Women with gene mutation may respond to chemotherapy differentlyBMJ 2001; 322 doi: https://doi.org/10.1136/bmj.322.7290.818/c (Published 07 April 2001) Cite this as: BMJ 2001;322:818
Women who harbour mutations in BRCA1, a gene implicated in some types of hereditary breast cancer, may respond differently to chemotherapy from those lacking such mutations, a new study has found.
Researchers from Thomas Jefferson University Medical Center in Philadelphia, Pennsylvania, and the Burnham Institute in LaJolla, California, presented these findings recently at the annual meeting of the American Association for Cancer Research in New Orleans, Louisiana.
The work highlights the heterogeneity of cancers and the emergence of pharmacogenomics, foretelling a time when chemotherapeutic regimens will be tailor made according to the individual genetic profiles of patients and their tumours. The BRCA1 gene is located on chromosome 17 and is believed to function normally as a tumour suppressor and transcriptional regulator (regulates the “reading” of DNA to RNA). As such, it is intimately involved in the cell cycle.

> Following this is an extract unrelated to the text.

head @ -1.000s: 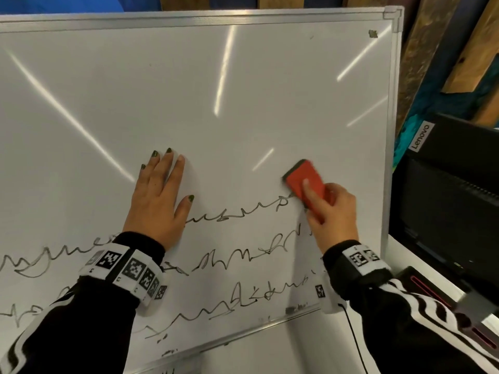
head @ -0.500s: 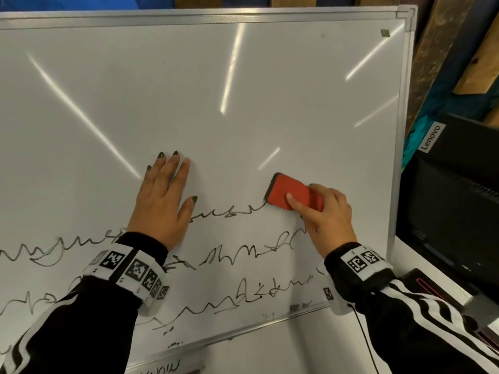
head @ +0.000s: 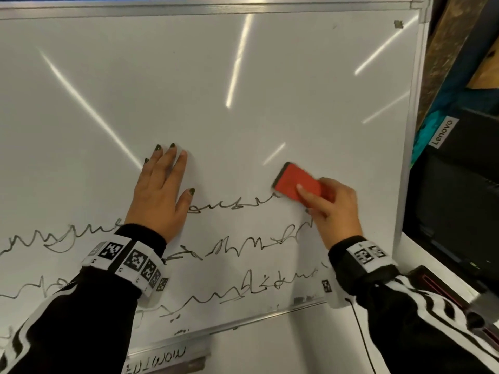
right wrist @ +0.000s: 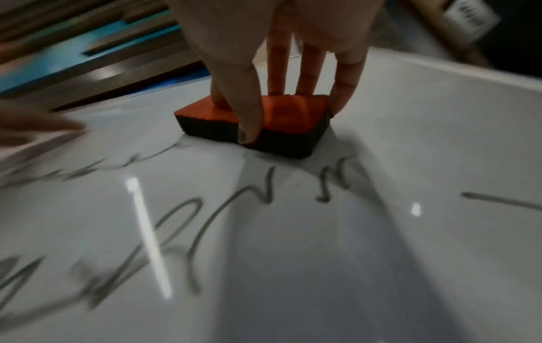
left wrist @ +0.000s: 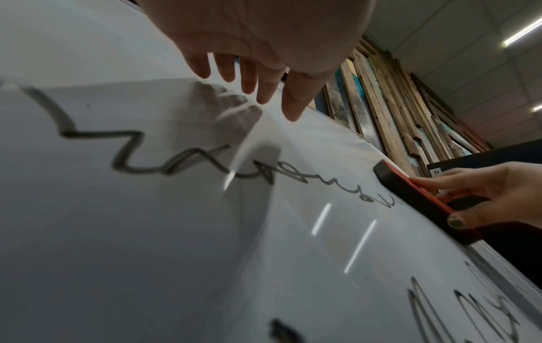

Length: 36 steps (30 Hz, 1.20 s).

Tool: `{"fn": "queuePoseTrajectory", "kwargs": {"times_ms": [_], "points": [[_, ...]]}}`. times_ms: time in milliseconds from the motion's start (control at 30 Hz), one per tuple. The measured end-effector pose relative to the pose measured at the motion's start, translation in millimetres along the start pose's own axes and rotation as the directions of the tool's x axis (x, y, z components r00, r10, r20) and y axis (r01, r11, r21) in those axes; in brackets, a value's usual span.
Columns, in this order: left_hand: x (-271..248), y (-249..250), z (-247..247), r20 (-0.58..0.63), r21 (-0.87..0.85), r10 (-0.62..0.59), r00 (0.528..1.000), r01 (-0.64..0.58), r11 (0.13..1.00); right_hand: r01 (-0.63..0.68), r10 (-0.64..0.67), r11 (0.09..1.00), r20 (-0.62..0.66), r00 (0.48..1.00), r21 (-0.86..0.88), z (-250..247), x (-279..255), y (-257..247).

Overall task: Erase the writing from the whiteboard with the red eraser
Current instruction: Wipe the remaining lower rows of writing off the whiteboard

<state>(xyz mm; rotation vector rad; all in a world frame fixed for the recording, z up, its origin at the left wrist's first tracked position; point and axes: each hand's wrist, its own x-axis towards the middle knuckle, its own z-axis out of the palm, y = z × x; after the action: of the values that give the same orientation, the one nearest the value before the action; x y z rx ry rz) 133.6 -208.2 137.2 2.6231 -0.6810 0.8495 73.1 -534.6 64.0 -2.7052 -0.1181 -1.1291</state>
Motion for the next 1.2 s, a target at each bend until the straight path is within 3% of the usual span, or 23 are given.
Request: {"fn": "queuePoseTrajectory", "kwargs": {"times_ms": [67, 133, 167, 333, 400, 467, 533, 567, 667, 767, 800, 900, 967, 1033, 1133, 1200], "points": [[-2, -2, -1, 0.002, 0.022, 0.002, 1.000, -0.002, 1.000, -0.131, 0.138, 0.986, -0.061, 0.989, 0.106, -3, 6, 15], [-2, -3, 0, 0.007, 0.031, 0.000, 1.000, 0.000, 1.000, -0.298, 0.322, 0.935, -0.107, 0.941, 0.192, -1, 10, 8], [-3, -3, 1, 0.009, 0.027, -0.002, 1.000, 0.002, 1.000, -0.315, 0.336, 0.931, -0.096, 0.937, 0.186, -1, 12, -4], [-4, 2, 9, 0.022, 0.008, -0.006, 1.000, 0.006, 1.000, -0.067, 0.067, 0.984, 0.010, 0.998, 0.163, 14, -15, -24], [-4, 1, 8, 0.026, 0.009, 0.004, 1.000, -0.005, 1.000, -0.137, 0.138, 0.981, 0.006, 0.990, 0.137, 3, -10, -6], [-3, -1, 6, 0.031, 0.008, 0.019, 0.999, -0.019, 1.000, -0.210, 0.206, 0.976, -0.079, 0.975, -0.053, -7, 1, 12], [-3, -2, 6, 0.037, 0.001, 0.017, 0.999, -0.018, 1.000, -0.281, 0.290, 0.955, -0.101, 0.952, 0.098, -8, 12, 17], [-3, -1, 6, 0.033, -0.003, 0.015, 0.999, -0.015, 1.000, -0.277, 0.285, 0.957, -0.099, 0.953, 0.091, -7, 14, 11], [-3, 3, 9, 0.018, -0.021, -0.008, 1.000, 0.008, 1.000, -0.181, 0.189, 0.976, -0.053, 0.981, 0.125, 4, 7, -29], [-4, 4, 10, 0.010, -0.025, -0.010, 1.000, 0.010, 1.000, 0.002, -0.005, 0.993, 0.022, 1.000, 0.118, 8, -15, -39], [-4, 4, 9, 0.011, -0.025, -0.004, 1.000, 0.005, 1.000, -0.031, 0.024, 0.989, 0.048, 0.999, 0.142, 3, -16, -29], [-3, 2, 8, 0.029, -0.015, 0.010, 1.000, -0.010, 1.000, -0.245, 0.258, 0.945, -0.034, 0.966, 0.216, -4, -5, -9], [-4, 1, 7, 0.036, -0.005, 0.009, 0.999, -0.009, 1.000, -0.291, 0.307, 0.935, -0.054, 0.950, 0.204, -3, 5, -21], [-4, 2, 7, 0.033, 0.001, 0.005, 0.999, -0.005, 1.000, -0.214, 0.223, 0.952, -0.018, 0.975, 0.218, 2, 6, -46], [-5, 2, 7, 0.018, -0.013, 0.017, 1.000, -0.017, 1.000, 0.043, -0.051, 0.991, 0.062, 0.997, 0.129, 15, -9, -66], [-6, -2, 3, -0.009, -0.019, 0.017, 1.000, -0.017, 1.000, 0.099, -0.105, 0.989, 0.047, 0.993, 0.108, 11, -8, -57]]}}
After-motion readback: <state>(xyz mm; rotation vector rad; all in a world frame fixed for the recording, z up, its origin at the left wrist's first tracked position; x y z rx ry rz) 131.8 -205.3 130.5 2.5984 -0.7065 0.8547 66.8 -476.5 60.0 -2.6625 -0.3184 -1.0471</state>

Moreover, it encodes a protein involved in the cellular response to DNA damage. Mutations in BRCA1 increase the susceptibility to breast, ovarian, and prostate cancers. The frequency of BRCA1 mutations in the general population is 1 in 833, and in Jewish women of eastern European descent 1 in 107. Women with BRCA1 mutations face a 50-80% lifetime risk of developing breast cancer and tend to develop it at an earlier age than those without such mutations.
Dr Bruce Turner and colleagues of Jefferson Medical College and John Reed, director of the Burnham Institute, found that human breast cancer cell lines with BRCA1 mutations demonstrated a twofold to fourfold increase in apoptosis (programmed cell death) after treatment with ionising radiation, cisplatinum, and doxyrubicin, compared with cell lines lacking BRCA1 mutations.

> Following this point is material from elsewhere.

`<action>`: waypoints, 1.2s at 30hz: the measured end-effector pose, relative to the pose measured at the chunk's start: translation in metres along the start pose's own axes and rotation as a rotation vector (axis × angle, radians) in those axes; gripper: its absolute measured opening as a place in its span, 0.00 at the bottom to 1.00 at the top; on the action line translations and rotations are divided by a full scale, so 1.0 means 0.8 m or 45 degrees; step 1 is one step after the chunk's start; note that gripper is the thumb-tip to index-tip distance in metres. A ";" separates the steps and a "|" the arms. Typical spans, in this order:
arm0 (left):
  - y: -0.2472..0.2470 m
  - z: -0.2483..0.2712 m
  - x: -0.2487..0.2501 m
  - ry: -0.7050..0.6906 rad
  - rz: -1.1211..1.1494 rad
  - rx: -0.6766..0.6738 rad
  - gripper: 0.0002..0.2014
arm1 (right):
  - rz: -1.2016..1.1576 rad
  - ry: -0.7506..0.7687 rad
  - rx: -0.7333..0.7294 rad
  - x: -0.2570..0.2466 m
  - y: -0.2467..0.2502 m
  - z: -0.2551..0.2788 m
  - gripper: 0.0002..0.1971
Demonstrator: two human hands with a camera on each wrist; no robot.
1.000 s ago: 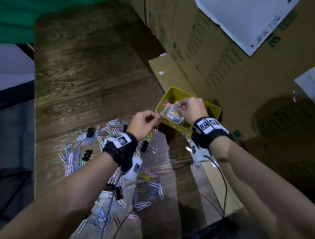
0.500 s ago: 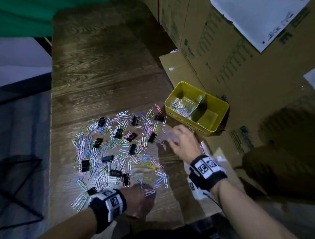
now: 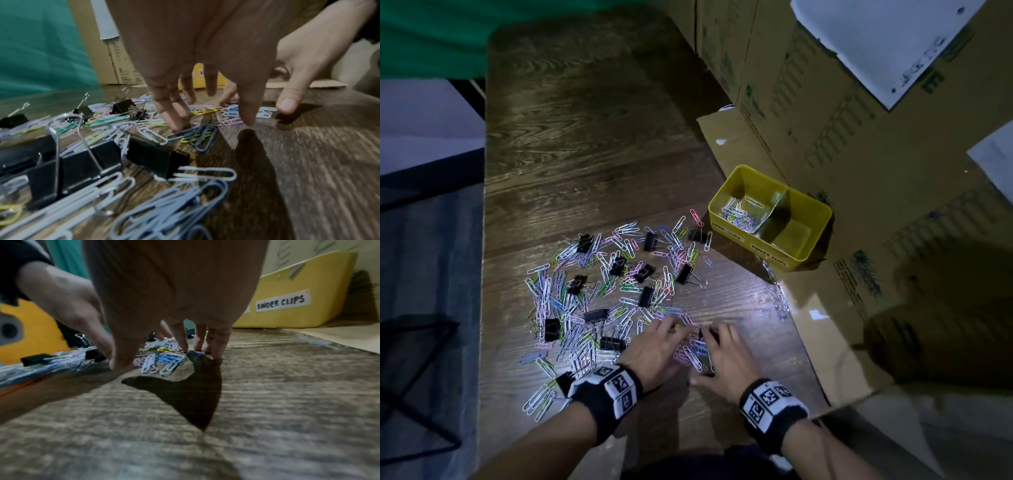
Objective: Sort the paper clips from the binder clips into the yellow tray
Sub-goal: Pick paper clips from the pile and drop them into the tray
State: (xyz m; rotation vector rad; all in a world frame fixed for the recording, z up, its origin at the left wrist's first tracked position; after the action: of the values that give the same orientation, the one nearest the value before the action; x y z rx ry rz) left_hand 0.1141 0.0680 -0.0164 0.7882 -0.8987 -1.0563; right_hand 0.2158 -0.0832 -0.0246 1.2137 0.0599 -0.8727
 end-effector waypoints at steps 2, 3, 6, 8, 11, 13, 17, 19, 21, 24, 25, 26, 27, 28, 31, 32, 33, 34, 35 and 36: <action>0.000 -0.002 0.003 0.015 -0.068 -0.057 0.40 | -0.047 -0.006 0.011 -0.007 0.000 -0.003 0.42; 0.002 -0.004 0.005 0.027 -0.088 -0.079 0.41 | -0.069 -0.011 0.002 -0.009 0.001 -0.005 0.41; 0.004 -0.013 0.009 0.070 -0.112 -0.107 0.39 | -0.108 -0.031 -0.037 -0.012 0.003 -0.012 0.34; 0.005 -0.018 0.010 0.074 -0.102 -0.116 0.31 | -0.140 -0.045 -0.057 -0.012 0.004 -0.017 0.27; 0.005 -0.021 0.010 0.051 -0.051 -0.087 0.23 | -0.190 -0.056 -0.074 -0.012 0.005 -0.023 0.20; 0.004 -0.019 0.008 0.012 -0.034 -0.057 0.19 | -0.216 -0.042 -0.082 -0.011 0.007 -0.024 0.18; 0.000 -0.016 0.003 -0.056 -0.108 -0.030 0.13 | -0.300 -0.075 -0.078 -0.006 0.006 -0.027 0.15; -0.006 -0.015 0.001 -0.085 -0.179 -0.049 0.12 | -0.378 -0.149 -0.076 -0.002 0.005 -0.031 0.13; -0.006 -0.016 0.000 -0.098 -0.201 -0.062 0.12 | -0.472 -0.222 -0.074 0.002 0.007 -0.034 0.12; 0.009 -0.017 0.003 -0.106 -0.135 -0.004 0.11 | -0.698 -0.334 -0.068 0.012 0.009 -0.039 0.14; 0.016 -0.018 0.002 -0.088 -0.082 0.022 0.11 | -0.786 -0.365 -0.069 0.016 0.010 -0.040 0.15; 0.022 -0.018 0.000 -0.065 -0.024 0.057 0.12 | -0.864 -0.388 -0.060 0.018 0.011 -0.041 0.16; 0.027 -0.017 -0.003 -0.038 0.044 0.083 0.12 | -0.921 -0.409 -0.054 0.022 0.010 -0.042 0.17; 0.031 -0.016 -0.007 -0.009 0.125 0.088 0.11 | -0.975 -0.428 -0.048 0.024 0.010 -0.042 0.19; 0.037 -0.012 -0.023 0.095 0.329 0.134 0.07 | -1.061 -0.436 -0.017 0.027 0.010 -0.041 0.20; 0.039 -0.011 -0.027 0.152 0.419 0.133 0.06 | -1.098 -0.440 -0.008 0.028 0.011 -0.040 0.18; 0.042 -0.010 -0.030 0.208 0.529 0.130 0.05 | -1.148 -0.437 -0.007 0.029 0.010 -0.040 0.15; 0.045 -0.009 -0.034 0.267 0.652 0.125 0.03 | -1.203 -0.436 -0.006 0.029 0.009 -0.041 0.11; 0.047 -0.010 -0.038 0.324 0.784 0.119 0.02 | -1.232 -0.433 -0.012 0.031 0.009 -0.041 0.09; 0.051 -0.009 -0.042 0.376 0.922 0.112 0.02 | -1.249 -0.432 -0.012 0.031 0.009 -0.042 0.09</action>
State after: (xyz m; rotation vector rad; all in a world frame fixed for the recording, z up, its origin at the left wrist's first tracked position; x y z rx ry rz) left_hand 0.1287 0.1133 0.0087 0.5941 -0.8765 -0.2585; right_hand 0.2507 -0.0684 -0.0441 0.9825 0.4073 -1.9163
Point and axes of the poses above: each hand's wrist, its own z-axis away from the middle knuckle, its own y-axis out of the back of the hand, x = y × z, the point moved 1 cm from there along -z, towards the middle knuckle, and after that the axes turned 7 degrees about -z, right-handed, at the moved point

Moreover, they found that the BRCA1 tumour cell lines were resistant to other agents, such as paclitaxel and docetaxel, treatments used commonly in ovarian cancer and in advanced stage breast cancers. The investigators additionally showed that these differences in drug sensitivity could be traced to the levels of another protein, Bcl2, which is implicated in apoptosis. Loss of Bcl2 results in higher levels of cell death after DNA damage. Dr Turner found that normal BRCA1 regulates the gene expression of Bcl2. Breast tumours expressing BRCA1 mutations lacked or had reduced levels of the Bcl2 protein and were resistant to chemotherapy with taxols, which induce cell death through a Bcl2 pathway. They remained susceptible to traditional chemotherapies which interact directly with DNA, independent of Bcl2.

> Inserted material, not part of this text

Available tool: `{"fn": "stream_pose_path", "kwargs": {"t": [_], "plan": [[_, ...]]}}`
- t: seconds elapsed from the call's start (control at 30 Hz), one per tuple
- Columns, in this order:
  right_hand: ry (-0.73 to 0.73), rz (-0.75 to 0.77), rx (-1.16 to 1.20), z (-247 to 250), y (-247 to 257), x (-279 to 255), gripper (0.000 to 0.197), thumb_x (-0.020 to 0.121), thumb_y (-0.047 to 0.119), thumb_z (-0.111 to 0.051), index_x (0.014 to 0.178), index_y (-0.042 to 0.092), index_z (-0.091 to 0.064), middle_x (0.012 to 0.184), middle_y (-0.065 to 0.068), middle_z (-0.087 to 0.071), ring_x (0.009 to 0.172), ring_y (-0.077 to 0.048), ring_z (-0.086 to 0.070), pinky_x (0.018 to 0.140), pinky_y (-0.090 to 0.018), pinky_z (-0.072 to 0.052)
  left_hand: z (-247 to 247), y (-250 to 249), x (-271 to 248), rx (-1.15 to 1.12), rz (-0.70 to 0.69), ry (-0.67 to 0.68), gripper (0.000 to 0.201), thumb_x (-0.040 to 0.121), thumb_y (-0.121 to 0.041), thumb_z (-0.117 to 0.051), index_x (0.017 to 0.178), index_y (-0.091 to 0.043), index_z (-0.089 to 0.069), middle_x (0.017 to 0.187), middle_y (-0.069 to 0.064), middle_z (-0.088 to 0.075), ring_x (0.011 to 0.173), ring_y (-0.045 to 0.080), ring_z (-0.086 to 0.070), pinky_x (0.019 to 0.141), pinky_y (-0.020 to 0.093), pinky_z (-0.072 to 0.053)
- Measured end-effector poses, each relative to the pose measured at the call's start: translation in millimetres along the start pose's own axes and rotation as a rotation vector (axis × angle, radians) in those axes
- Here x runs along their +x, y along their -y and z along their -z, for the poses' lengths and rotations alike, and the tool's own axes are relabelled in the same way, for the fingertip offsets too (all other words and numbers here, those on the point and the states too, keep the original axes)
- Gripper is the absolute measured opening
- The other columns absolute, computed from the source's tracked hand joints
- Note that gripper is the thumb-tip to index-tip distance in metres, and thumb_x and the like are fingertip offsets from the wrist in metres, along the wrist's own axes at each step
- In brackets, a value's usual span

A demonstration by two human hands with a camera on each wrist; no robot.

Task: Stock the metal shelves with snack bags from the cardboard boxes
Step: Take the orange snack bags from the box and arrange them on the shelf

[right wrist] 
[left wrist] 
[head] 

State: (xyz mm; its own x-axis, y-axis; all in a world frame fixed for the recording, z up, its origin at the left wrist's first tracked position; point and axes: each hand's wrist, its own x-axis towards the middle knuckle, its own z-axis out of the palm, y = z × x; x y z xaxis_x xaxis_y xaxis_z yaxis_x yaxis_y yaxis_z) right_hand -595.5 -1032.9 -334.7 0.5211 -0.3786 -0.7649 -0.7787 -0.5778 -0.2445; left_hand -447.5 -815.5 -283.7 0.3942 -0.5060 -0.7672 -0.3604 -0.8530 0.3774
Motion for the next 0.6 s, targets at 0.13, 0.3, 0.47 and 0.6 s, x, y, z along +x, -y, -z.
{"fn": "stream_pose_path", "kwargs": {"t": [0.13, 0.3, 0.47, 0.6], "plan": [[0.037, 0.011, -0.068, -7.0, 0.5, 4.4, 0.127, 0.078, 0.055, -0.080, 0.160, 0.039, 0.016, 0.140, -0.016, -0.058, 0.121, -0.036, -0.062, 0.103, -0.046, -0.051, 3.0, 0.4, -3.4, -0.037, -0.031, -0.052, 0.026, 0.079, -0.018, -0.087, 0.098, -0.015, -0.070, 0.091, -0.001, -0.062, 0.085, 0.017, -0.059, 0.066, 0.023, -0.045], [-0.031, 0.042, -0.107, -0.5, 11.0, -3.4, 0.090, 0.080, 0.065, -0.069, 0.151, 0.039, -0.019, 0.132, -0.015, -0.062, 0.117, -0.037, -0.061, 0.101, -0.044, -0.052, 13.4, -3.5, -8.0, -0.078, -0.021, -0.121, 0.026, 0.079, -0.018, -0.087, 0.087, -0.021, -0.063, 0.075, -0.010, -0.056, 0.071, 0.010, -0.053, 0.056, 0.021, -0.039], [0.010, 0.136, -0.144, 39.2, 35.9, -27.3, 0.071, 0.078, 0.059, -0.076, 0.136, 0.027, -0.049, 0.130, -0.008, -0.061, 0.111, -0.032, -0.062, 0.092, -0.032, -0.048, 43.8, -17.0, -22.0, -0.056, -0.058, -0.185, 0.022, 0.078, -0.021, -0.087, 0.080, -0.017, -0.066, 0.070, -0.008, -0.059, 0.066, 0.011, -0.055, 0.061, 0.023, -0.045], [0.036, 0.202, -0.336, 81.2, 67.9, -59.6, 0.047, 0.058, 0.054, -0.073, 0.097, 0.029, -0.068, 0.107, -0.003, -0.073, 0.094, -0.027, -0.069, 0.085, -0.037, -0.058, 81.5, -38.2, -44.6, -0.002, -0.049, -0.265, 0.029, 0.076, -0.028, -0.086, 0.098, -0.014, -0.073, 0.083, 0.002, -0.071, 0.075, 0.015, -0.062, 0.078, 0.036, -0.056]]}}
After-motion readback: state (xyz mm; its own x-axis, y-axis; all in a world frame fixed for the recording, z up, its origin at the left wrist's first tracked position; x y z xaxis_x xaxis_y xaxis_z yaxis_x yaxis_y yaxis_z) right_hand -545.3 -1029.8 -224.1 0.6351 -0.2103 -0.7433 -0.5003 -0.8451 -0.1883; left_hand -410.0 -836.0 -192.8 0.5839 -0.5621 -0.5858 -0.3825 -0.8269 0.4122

Commenting on the work, Dr Turner said: “The finding has important clinical applications. This suggests that women with BRCA1 mutations would not be good candidates for certain types of chemotherapy agents like Taxol [paclitaxel] and may suggest that they are better candidates for drugs such as Adriamycin [doxorubicin], cisplatin, and other newly discovered agents. It also explains the lack of response in cells that have been treated with taxanes.” In the future, genetic profiling of both the tumours and patients will likely occur that will be matched to the most appropriate or optimal therapy according to susceptibility and tolerance studies.